Problem to work on: Transcribe, word for word and without additions, each line below from the one containing "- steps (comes" through the one containing "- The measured", both ends included.

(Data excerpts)
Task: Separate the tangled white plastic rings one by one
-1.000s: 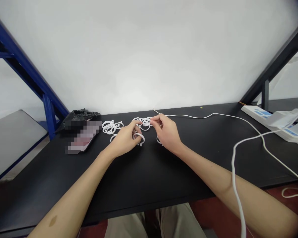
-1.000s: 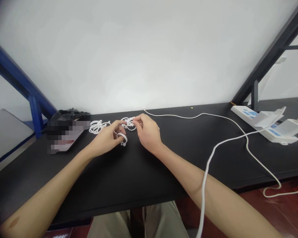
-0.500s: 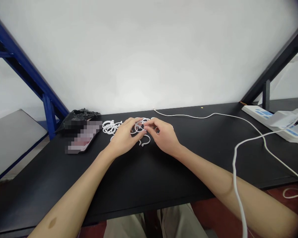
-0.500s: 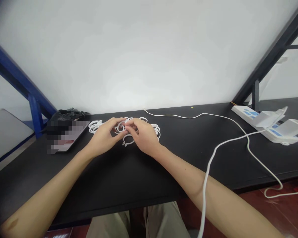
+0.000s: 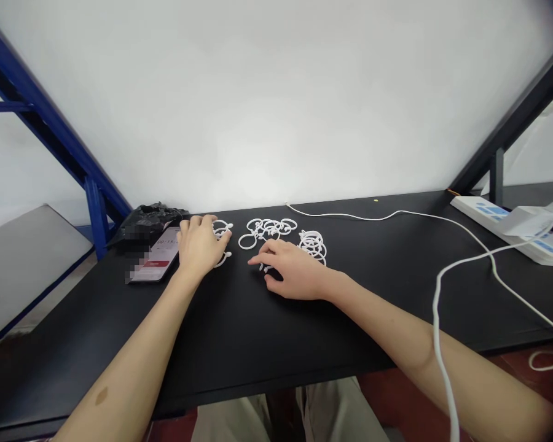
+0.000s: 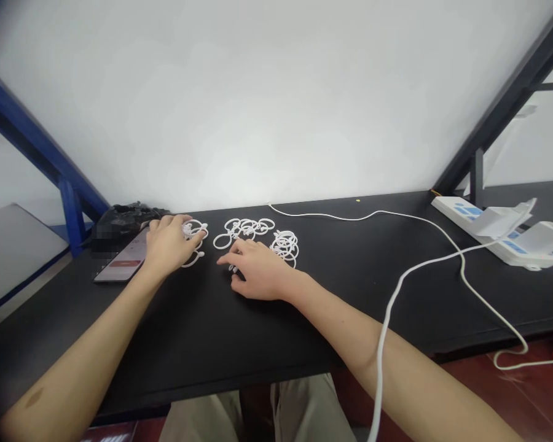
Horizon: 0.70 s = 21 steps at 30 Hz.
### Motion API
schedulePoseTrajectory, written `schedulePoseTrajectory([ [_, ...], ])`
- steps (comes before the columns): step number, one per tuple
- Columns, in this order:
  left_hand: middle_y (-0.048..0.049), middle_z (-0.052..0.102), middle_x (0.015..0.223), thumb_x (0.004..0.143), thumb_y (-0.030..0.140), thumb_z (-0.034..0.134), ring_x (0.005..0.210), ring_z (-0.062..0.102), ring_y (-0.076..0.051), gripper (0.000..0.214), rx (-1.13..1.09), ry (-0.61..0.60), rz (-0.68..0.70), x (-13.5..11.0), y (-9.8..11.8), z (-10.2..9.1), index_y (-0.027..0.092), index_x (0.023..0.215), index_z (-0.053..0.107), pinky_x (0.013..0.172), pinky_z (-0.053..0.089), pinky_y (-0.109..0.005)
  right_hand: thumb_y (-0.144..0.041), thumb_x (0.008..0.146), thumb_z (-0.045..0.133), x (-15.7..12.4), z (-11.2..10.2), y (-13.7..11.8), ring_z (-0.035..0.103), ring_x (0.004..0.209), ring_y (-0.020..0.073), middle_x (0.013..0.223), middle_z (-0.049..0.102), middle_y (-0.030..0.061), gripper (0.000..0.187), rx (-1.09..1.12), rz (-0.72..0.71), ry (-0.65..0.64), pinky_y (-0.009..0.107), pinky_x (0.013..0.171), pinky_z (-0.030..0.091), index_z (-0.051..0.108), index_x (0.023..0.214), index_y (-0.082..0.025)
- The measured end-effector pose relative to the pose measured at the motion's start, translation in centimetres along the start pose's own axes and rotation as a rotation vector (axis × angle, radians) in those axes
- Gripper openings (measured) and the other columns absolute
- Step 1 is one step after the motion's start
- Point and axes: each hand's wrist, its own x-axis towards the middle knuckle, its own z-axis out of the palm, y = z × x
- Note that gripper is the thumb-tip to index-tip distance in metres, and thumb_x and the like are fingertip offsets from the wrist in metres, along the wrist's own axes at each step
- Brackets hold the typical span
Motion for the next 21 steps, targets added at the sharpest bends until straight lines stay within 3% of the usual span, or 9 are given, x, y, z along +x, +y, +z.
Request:
schedulePoseTrajectory([
  [5,-0.0227,0.059,0.119,0.084,0.050,0.051,0.112,0.048,-0.043,0.050,0.024,-0.033,-0.001,-0.2,-0.6,0.5,0.015,0.119,0.060,0.090,0.042,-0.057,-0.015,0.090,0.053,0.1,0.1,0.6,0.058,0.095,0.0221,0.102,0.062,0.0093,0.026,-0.054,0.000,-0.056,0.041,0.086,0.047,0.070,0.108,-0.021],
  [9,-0.0232,0.058,0.120,0.084,0.047,0.052,0.114,0.046,-0.044,0.049,-0.023,0.012,0.033,-0.4,-0.3,0.4,0.014,0.121,0.058,0.090,0.041,-0.059,-0.015,0.091,0.054,0.3,0.3,0.8,0.059,0.093,0.0215,0.098,0.063,0.0085,0.020,-0.067,-0.017,-0.014,0.039,0.086,0.047,0.069,0.104,-0.020],
  [14,-0.0130,0.058,0.123,0.087,0.028,0.048,0.118,0.047,-0.033,0.039,-0.288,0.039,0.278,-1.0,1.7,-0.5,0.017,0.123,0.055,0.101,0.040,-0.050,-0.020,0.094,0.052,0.5,0.1,0.5,0.059,0.093,0.0195,0.098,0.064,0.0079,0.017,-0.028,0.045,0.230,0.034,0.083,0.048,0.065,0.106,-0.018],
  [17,-0.0084,0.057,0.125,0.085,0.019,0.046,0.112,0.053,-0.023,0.046,-0.486,-0.093,0.467,-1.9,3.0,-1.3,0.019,0.131,0.048,0.100,0.044,-0.040,-0.023,0.096,0.051,0.6,0.0,0.4,0.061,0.091,0.0174,0.098,0.067,0.0061,0.015,0.079,0.139,0.412,0.031,0.081,0.048,0.063,0.104,-0.019],
  [21,-0.0078,0.059,0.123,0.087,0.022,0.050,0.104,0.058,-0.021,0.047,-0.576,-0.252,0.561,-3.0,4.0,-1.8,0.021,0.134,0.047,0.096,0.047,-0.038,-0.025,0.095,0.052,0.6,0.1,0.4,0.063,0.085,0.0146,0.096,0.069,0.0031,0.013,0.225,0.221,0.520,0.029,0.080,0.050,0.062,0.102,-0.021],
])
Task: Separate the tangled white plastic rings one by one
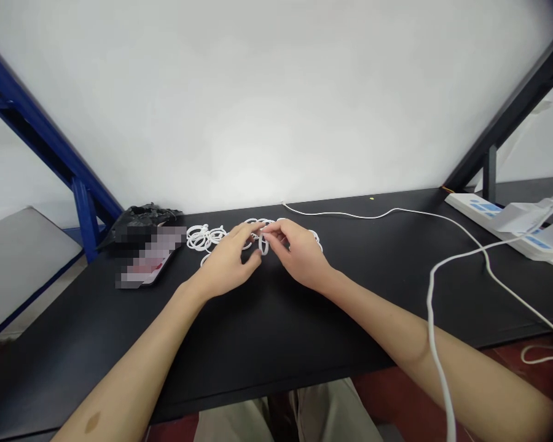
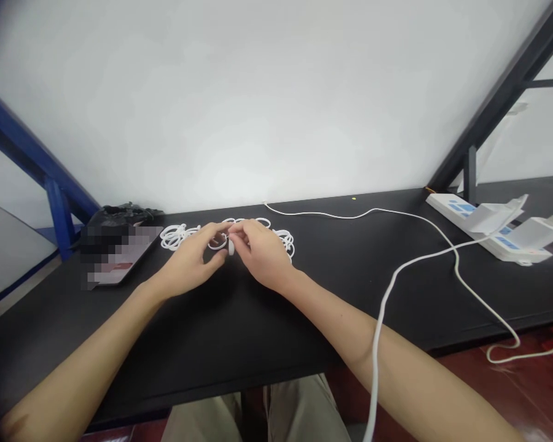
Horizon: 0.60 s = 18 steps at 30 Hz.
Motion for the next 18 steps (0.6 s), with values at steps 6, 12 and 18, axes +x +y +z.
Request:
schedulePoseTrajectory([
  [6,-0.0071,0.064,0.115,0.089,0.038,0.057,0.104,0.059,-0.024,0.041,0.026,-0.010,0.007,-0.02,0.16,0.37,0.023,0.127,0.054,0.093,0.048,-0.040,-0.025,0.093,0.053,-0.05,0.04,-0.45,0.065,0.081,0.0134,0.092,0.071,0.0008,0.012,0.050,0.043,0.045,0.028,0.076,0.050,0.063,0.099,-0.022],
  [12,-0.0062,0.066,0.108,0.089,0.040,0.055,0.098,0.061,-0.024,0.041,0.040,-0.003,-0.016,0.06,-0.02,0.48,0.024,0.127,0.056,0.087,0.049,-0.038,-0.026,0.093,0.052,-0.02,0.03,-0.41,0.065,0.079,0.0135,0.089,0.070,0.0009,0.013,0.077,0.080,0.016,0.028,0.074,0.051,0.062,0.100,-0.022],
  [18,-0.0049,0.065,0.096,0.089,0.044,0.056,0.087,0.060,-0.022,0.035,0.062,-0.030,-0.032,0.00,-0.03,0.51,0.024,0.117,0.060,0.077,0.049,-0.036,-0.028,0.095,0.050,0.09,0.02,-0.19,0.064,0.079,0.0126,0.091,0.069,-0.0002,0.014,0.129,0.070,-0.067,0.026,0.073,0.049,0.062,0.100,-0.023],
])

Exercise result:
- steps (comes before the columns): step number, one per tuple
- Columns, in this order:
  left_hand: middle_y (-0.048..0.049), middle_z (-0.052..0.102), middle_x (0.015..0.223), thumb_x (0.004..0.143), thumb_y (-0.030..0.140), thumb_z (-0.034..0.134), ring_x (0.005..0.210), ring_z (-0.062..0.102), ring_y (-0.076..0.051), gripper (0.000..0.214), rx (-1.13..1.09), ry (-0.61..0.60), rz (-0.68..0.70), x (-13.5..11.0), y (-9.8..11.8), z (-10.2..9.1), index_y (-0.027..0.092), index_x (0.023..0.215), index_z (-0.053..0.107), pinky_x (0.013..0.172), pinky_z (-0.053..0.089), pinky_y (-0.109..0.005)
  right_hand: thumb_y (-0.144..0.041), thumb_x (0.008..0.146), thumb_z (-0.045..0.133), x (-15.7..12.4), z (-11.2..10.2), y (-13.7..11.8), ring_z (-0.035..0.103), ring_x (0.004..0.209), ring_y (-0.020..0.073), middle_x (0.013..0.223), middle_z (-0.049..0.102), middle_y (-0.030..0.061), gripper (0.000..0.187), rx (-1.09..1.12), rz (-0.72..0.71), ry (-0.65..0.64), pinky_y (-0.009..0.107), pinky_x (0.013..0.171), pinky_z (-0.030..0.091), index_z (-0.051..0.108), index_x (0.023..0.214), index_y (-0.082..0.025)
- The measured end-effector pose relative to the pose measured at the motion's start, translation in centimetres along the start pose's own axes and rotation as a rotation vector (axis × angle, radians) in those axes

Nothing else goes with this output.